Once you have created a machine-learning model and are ready to use it in the real world, you have a choice on how it should be used for inference: real-time (also called ‘online’) and batch (also called ‘offline’).
Real-time inference is necessary when your inputs are real-time events that cannot be listed at design time (ex: search terms). In many cases, this is not needed. For example, if you have an eCommerce site and want to recommend similar products based on a particular product's detailed record page, you can simply generate and store predictions at design time for each SKU in your inventory. In real time, you simply retrieve these predictions, as opposed to inferencing in real time. However, for the same use case, if you want to influence those predictions by leveraging the user's breadcrumb trail, then real time inferencing becomes necessary.
Similarly, in many cases where you want to personalize the predictions for a given user, real time inferencing may be necessary. For example, say you are shopping on an online retail website. You place a few items in your cart and click ‘checkout’. At that moment, the items in your cart (along with other data the website may have about you) are sent to a recommendation model which returns a few items to the website to show as recommendations. In this scenario, data is sent to the model and predictions are returned instantly (or near instantly).
Examples of models used in real-time are online retail websites, social media apps, driverless cars, and many others.

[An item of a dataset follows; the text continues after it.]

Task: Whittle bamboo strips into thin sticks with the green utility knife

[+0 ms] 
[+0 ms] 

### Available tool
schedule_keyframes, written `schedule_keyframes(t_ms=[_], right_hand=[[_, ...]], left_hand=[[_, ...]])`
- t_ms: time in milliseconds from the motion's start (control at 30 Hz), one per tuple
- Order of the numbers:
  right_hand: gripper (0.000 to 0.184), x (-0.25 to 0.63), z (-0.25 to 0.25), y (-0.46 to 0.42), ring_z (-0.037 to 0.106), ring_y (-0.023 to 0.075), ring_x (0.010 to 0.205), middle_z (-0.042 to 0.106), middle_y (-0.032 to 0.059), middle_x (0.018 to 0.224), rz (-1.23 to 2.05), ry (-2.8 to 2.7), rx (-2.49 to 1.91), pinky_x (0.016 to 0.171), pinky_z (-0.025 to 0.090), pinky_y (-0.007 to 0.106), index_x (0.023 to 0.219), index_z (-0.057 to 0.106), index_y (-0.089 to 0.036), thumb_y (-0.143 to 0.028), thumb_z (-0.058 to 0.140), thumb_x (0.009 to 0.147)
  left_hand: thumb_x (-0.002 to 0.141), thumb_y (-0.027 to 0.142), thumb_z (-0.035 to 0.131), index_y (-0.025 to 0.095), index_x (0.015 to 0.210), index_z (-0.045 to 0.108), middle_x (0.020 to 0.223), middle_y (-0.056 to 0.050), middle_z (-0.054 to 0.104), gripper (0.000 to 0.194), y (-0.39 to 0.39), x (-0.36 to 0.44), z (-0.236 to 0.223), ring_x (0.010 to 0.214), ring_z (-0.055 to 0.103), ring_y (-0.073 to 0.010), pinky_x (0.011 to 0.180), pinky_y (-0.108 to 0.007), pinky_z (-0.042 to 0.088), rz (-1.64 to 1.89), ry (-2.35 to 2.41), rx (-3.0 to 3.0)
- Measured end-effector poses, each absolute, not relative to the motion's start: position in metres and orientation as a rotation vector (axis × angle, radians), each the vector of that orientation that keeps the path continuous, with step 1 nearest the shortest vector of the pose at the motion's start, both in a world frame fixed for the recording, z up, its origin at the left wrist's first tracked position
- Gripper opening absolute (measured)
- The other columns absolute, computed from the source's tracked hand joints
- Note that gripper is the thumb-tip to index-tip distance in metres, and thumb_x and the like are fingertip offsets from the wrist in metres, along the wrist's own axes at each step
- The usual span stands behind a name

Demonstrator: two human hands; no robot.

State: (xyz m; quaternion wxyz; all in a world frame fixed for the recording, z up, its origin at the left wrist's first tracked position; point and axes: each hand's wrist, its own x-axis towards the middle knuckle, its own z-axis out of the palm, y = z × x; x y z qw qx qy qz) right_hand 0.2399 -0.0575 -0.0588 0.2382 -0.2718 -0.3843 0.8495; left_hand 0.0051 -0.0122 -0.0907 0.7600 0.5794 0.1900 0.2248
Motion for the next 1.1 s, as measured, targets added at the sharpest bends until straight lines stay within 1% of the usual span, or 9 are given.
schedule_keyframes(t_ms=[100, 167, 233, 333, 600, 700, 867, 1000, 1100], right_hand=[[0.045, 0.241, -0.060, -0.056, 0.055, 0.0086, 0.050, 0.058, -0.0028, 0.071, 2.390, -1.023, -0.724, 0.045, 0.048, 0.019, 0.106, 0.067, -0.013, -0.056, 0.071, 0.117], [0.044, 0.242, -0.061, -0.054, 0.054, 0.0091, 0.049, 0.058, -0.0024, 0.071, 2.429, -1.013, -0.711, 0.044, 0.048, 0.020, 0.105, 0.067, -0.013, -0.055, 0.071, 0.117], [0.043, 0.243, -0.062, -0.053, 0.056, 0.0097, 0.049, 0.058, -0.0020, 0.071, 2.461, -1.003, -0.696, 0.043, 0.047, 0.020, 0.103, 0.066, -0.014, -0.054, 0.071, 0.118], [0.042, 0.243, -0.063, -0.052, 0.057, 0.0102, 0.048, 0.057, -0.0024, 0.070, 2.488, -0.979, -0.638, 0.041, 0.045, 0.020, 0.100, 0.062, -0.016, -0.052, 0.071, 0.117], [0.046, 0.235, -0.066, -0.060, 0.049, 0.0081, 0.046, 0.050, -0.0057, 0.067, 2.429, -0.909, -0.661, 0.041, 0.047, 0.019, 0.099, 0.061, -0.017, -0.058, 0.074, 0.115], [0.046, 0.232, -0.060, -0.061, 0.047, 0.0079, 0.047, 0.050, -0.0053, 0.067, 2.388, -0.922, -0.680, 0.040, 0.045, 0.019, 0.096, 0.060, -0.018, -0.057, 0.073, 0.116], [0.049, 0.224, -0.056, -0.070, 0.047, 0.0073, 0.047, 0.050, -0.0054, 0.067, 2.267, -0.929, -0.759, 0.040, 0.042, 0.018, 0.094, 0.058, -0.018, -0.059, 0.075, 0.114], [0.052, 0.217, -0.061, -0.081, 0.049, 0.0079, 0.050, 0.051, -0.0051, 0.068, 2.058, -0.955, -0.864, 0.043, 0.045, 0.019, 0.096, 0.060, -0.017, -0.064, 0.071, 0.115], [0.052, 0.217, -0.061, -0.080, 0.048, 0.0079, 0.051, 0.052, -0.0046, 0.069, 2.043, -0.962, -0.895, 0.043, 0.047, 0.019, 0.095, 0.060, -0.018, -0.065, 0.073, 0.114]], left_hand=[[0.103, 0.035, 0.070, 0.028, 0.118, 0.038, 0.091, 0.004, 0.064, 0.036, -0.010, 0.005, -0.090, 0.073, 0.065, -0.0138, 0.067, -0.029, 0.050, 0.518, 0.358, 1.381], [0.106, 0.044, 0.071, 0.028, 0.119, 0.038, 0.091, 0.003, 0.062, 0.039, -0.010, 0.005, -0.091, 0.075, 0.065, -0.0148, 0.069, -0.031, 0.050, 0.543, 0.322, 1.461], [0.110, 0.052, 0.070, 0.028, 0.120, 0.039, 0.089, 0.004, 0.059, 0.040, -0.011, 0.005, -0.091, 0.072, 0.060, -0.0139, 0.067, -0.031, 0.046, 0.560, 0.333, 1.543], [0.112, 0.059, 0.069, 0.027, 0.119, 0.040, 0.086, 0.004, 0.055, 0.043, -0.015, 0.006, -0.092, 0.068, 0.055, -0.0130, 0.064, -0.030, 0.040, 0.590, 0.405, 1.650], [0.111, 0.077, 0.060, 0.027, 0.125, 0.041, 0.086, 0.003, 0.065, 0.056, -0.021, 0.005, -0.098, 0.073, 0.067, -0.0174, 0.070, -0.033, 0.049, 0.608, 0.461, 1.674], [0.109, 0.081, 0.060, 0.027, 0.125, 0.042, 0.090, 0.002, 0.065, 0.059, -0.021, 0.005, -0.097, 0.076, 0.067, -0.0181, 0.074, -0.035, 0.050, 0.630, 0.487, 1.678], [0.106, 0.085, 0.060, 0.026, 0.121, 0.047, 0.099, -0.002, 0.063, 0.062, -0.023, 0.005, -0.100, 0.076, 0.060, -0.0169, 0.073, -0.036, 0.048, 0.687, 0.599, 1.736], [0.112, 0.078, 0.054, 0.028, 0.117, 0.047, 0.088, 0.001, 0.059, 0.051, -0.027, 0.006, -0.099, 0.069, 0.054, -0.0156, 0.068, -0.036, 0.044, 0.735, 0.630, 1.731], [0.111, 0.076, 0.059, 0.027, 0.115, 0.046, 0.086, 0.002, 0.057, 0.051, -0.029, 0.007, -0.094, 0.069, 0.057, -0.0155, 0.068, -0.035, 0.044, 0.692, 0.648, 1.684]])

In batch inference you don’t need the model predictions immediately. Here, predictions are run through the model in a group (a ‘batch’) and it might take minutes or hours for the model to return predictions for each observation in the batch.
For example, say you want to predict the price of houses that come on the market each day. Since you only need to do inference once per day, you don’t need to constantly send predictions to the model. Instead, you could collect all the data on the new houses that came on the market (neighborhood, year built, square footage, etc.) and send these to your model in one ‘batch’. The model will then return a price precision for each house. In this scenario, it’s acceptable if the model takes an hour (or longer) to create the predictions because you don’t need them immediately.
The choice between real-time and batch inference largely depends on whether you want to use unpredictable real-time events as inputs during your predictions and the need for personalized predictions. If your model is part of a user-facing app or website, you will likely need real-time inference because your predictions must be returned immediately to the user and they must be personalized.
You might be wondering… if real-time is faster than batch, why not always use real-time inference? The answer is that real-time inference is usually more expensive and requires more tooling compared to batch. When using real-time inference, you usually need a server to invoke the model and return the predictions to an app, website, or other service. You also need to worry about latency requirements - you model must return predictions in a timely manner. Keeping a server live is costlier compared to running a few batch prediction jobs every night, where you only need computing power for a few minutes or hours.